Please show every line from the entries that carries the word "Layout".

Data excerpts:
# # # # #

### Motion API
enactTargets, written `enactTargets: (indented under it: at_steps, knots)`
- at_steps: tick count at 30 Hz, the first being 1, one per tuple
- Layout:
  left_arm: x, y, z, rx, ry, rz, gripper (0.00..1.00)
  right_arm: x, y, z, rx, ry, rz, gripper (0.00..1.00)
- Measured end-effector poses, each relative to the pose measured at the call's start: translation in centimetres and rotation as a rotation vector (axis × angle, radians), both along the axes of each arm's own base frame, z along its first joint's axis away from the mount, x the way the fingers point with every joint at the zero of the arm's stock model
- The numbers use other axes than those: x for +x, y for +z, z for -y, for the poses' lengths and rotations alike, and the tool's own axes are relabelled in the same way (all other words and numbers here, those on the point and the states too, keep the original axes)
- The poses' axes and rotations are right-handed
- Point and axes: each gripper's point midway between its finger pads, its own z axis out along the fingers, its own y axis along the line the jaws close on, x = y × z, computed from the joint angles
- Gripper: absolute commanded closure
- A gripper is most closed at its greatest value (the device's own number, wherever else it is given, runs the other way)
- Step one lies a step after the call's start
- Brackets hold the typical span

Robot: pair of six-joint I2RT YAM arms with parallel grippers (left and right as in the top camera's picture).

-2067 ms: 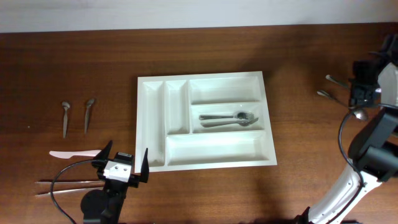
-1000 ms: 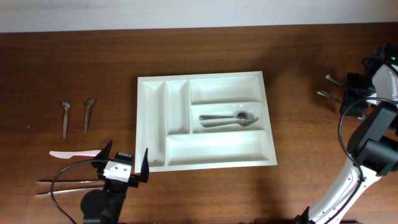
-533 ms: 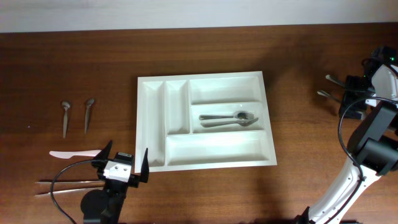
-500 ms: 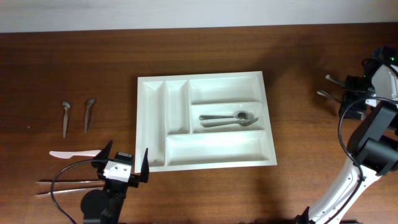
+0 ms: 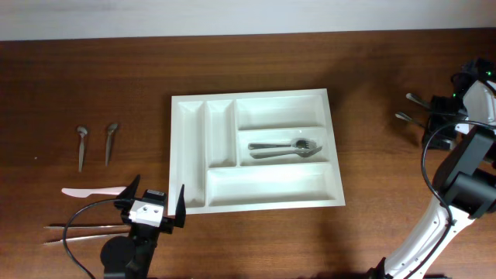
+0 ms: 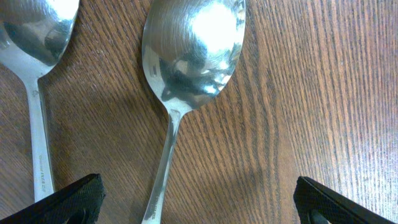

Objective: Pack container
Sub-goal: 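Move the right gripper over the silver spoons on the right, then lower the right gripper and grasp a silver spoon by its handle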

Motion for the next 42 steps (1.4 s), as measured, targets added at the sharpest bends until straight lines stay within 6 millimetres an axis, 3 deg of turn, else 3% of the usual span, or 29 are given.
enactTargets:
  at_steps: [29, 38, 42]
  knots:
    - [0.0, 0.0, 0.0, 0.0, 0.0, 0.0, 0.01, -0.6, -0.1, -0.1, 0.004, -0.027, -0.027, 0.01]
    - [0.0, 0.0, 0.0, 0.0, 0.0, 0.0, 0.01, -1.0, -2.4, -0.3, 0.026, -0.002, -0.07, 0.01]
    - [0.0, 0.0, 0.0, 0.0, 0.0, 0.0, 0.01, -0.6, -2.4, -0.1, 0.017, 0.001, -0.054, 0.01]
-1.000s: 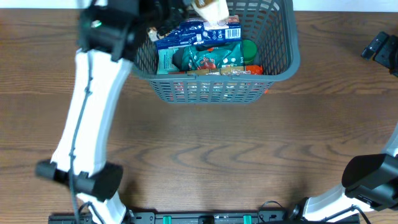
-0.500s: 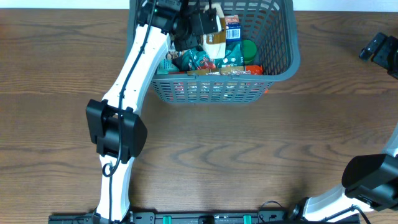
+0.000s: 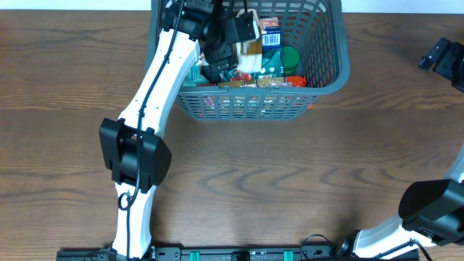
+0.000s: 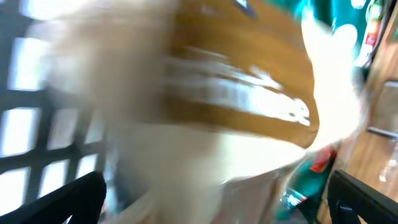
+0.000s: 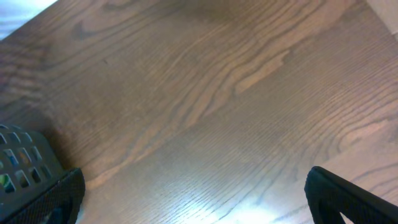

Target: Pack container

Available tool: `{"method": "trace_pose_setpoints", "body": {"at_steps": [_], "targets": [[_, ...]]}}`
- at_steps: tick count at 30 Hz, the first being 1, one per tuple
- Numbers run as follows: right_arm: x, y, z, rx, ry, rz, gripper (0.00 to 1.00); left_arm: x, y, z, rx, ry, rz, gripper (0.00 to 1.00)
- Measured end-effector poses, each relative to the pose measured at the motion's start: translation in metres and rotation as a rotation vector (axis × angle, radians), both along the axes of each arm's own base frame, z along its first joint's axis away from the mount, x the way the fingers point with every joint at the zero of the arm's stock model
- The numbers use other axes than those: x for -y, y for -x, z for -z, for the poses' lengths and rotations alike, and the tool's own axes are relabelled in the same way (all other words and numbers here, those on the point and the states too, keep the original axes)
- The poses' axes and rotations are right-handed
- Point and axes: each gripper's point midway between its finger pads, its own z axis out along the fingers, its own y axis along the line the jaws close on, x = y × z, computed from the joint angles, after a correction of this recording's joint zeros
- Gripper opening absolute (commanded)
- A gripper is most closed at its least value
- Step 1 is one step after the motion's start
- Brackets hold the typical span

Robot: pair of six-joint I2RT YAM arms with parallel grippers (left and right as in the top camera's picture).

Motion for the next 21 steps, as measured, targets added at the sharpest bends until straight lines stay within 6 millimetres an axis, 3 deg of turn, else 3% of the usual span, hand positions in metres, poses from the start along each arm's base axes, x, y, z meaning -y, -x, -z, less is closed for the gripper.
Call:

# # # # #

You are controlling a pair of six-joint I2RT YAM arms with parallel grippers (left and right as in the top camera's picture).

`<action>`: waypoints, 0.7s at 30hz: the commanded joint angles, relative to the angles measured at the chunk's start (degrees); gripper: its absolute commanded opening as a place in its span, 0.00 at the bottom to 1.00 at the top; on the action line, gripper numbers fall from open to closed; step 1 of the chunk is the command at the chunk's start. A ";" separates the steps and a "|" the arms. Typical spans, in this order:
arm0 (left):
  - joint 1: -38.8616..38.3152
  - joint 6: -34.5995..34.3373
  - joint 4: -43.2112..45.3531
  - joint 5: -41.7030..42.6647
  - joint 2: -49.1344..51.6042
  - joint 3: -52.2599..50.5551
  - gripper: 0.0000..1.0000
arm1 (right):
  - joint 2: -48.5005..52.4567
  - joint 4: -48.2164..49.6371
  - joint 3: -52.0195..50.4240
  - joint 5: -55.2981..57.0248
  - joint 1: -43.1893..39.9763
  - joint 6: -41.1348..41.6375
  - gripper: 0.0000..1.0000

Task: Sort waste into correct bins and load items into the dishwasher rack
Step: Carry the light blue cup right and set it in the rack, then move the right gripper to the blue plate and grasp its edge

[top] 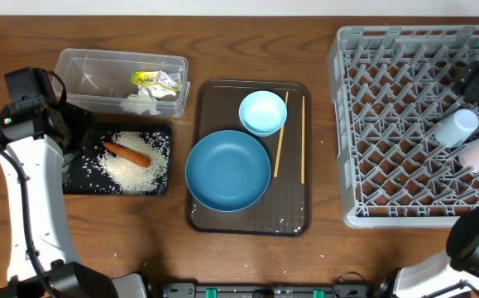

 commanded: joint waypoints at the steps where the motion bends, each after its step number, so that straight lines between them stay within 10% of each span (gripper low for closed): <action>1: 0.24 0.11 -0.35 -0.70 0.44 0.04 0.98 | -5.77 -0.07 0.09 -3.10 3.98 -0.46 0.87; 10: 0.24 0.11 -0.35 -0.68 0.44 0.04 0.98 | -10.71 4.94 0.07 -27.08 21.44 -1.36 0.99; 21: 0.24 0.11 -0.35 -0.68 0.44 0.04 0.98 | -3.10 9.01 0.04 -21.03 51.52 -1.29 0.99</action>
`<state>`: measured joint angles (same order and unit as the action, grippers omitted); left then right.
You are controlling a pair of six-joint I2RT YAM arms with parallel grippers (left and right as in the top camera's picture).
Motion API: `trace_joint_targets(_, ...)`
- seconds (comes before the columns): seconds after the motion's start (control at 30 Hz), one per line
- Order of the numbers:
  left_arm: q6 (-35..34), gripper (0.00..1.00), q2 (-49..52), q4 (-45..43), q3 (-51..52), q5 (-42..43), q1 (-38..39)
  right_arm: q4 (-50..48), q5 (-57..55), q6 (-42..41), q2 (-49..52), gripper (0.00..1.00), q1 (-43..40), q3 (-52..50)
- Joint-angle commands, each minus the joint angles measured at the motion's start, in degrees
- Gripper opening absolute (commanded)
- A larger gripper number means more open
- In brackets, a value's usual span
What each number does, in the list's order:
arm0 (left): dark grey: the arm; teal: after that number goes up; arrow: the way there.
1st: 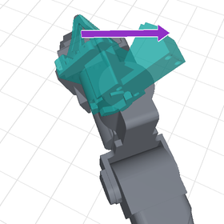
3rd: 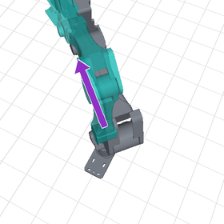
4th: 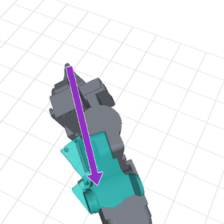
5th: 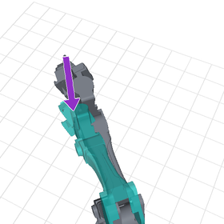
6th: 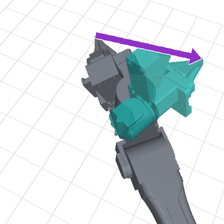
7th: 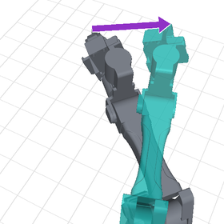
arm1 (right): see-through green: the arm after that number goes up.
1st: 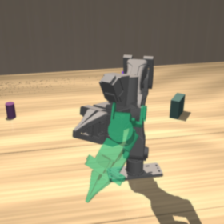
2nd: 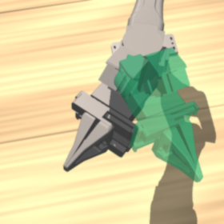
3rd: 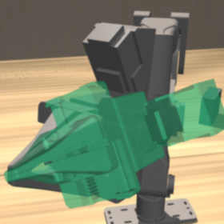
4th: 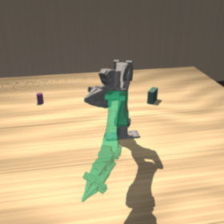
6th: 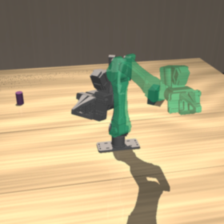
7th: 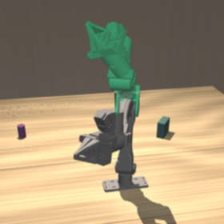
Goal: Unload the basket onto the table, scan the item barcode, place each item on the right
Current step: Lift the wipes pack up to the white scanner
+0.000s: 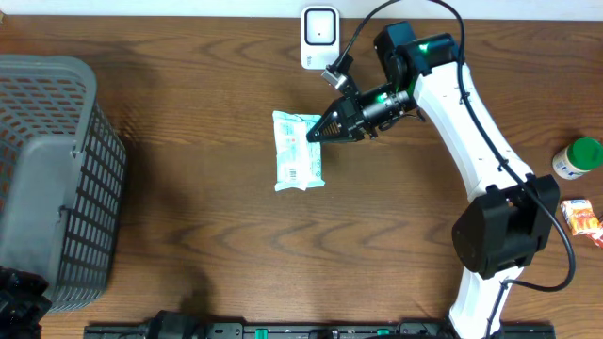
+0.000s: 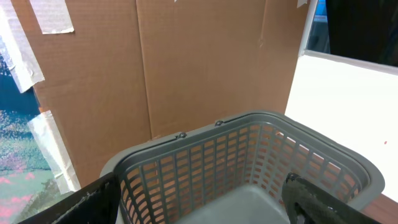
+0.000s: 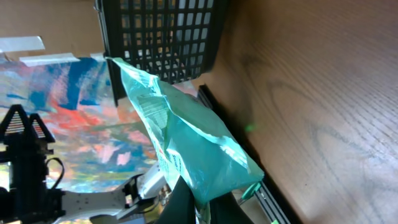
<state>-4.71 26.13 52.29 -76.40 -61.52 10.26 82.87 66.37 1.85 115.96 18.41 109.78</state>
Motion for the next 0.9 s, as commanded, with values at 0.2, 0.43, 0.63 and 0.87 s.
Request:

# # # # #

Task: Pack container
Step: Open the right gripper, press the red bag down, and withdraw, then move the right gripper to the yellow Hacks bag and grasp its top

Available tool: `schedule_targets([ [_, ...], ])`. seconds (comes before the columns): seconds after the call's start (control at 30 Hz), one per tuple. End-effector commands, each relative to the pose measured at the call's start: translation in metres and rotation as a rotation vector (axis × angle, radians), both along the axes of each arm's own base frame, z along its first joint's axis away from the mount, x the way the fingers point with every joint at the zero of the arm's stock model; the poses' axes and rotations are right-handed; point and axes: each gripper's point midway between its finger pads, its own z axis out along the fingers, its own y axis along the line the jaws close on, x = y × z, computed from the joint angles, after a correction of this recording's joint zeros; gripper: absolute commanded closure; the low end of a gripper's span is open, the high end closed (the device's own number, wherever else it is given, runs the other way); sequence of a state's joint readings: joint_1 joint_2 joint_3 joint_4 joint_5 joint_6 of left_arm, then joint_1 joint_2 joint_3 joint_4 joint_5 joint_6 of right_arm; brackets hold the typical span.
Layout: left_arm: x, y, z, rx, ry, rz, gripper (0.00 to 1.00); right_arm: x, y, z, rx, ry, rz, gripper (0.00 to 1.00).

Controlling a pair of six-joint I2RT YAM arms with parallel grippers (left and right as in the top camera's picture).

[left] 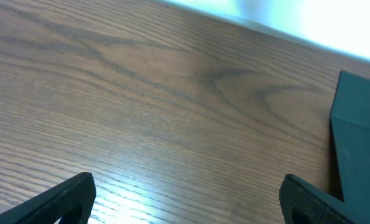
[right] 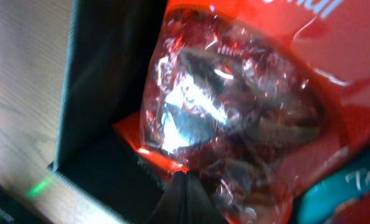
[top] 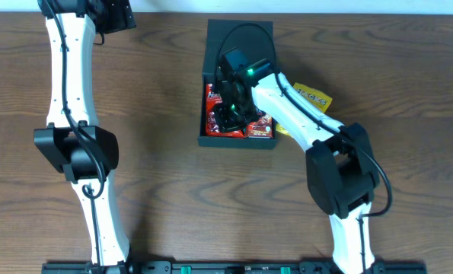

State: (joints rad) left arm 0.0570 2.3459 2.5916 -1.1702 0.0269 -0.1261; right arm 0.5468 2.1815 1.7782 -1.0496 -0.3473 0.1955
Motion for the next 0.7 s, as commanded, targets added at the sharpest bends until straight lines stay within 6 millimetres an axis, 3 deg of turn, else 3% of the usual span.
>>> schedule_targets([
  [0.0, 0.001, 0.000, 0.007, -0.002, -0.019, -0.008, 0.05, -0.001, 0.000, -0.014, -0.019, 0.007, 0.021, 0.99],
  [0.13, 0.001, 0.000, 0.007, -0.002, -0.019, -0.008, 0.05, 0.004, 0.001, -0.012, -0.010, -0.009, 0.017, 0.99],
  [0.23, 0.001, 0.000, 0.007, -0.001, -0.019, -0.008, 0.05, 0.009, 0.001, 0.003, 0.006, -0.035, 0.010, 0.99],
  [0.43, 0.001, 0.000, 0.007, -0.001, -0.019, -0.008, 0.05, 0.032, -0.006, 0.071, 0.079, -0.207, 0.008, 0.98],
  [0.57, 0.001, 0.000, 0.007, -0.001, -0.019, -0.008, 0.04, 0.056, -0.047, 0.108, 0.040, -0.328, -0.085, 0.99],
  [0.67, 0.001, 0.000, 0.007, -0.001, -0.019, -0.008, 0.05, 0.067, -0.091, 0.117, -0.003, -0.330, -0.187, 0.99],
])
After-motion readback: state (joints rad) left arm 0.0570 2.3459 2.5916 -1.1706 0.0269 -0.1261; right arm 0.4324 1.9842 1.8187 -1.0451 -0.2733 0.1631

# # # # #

Exercise output:
- Layout:
Layout: left_arm: x, y, z, rx, ry, rz, gripper (0.00 to 1.00); right_arm: x, y, z, rx, ry, rz, gripper (0.00 to 1.00).

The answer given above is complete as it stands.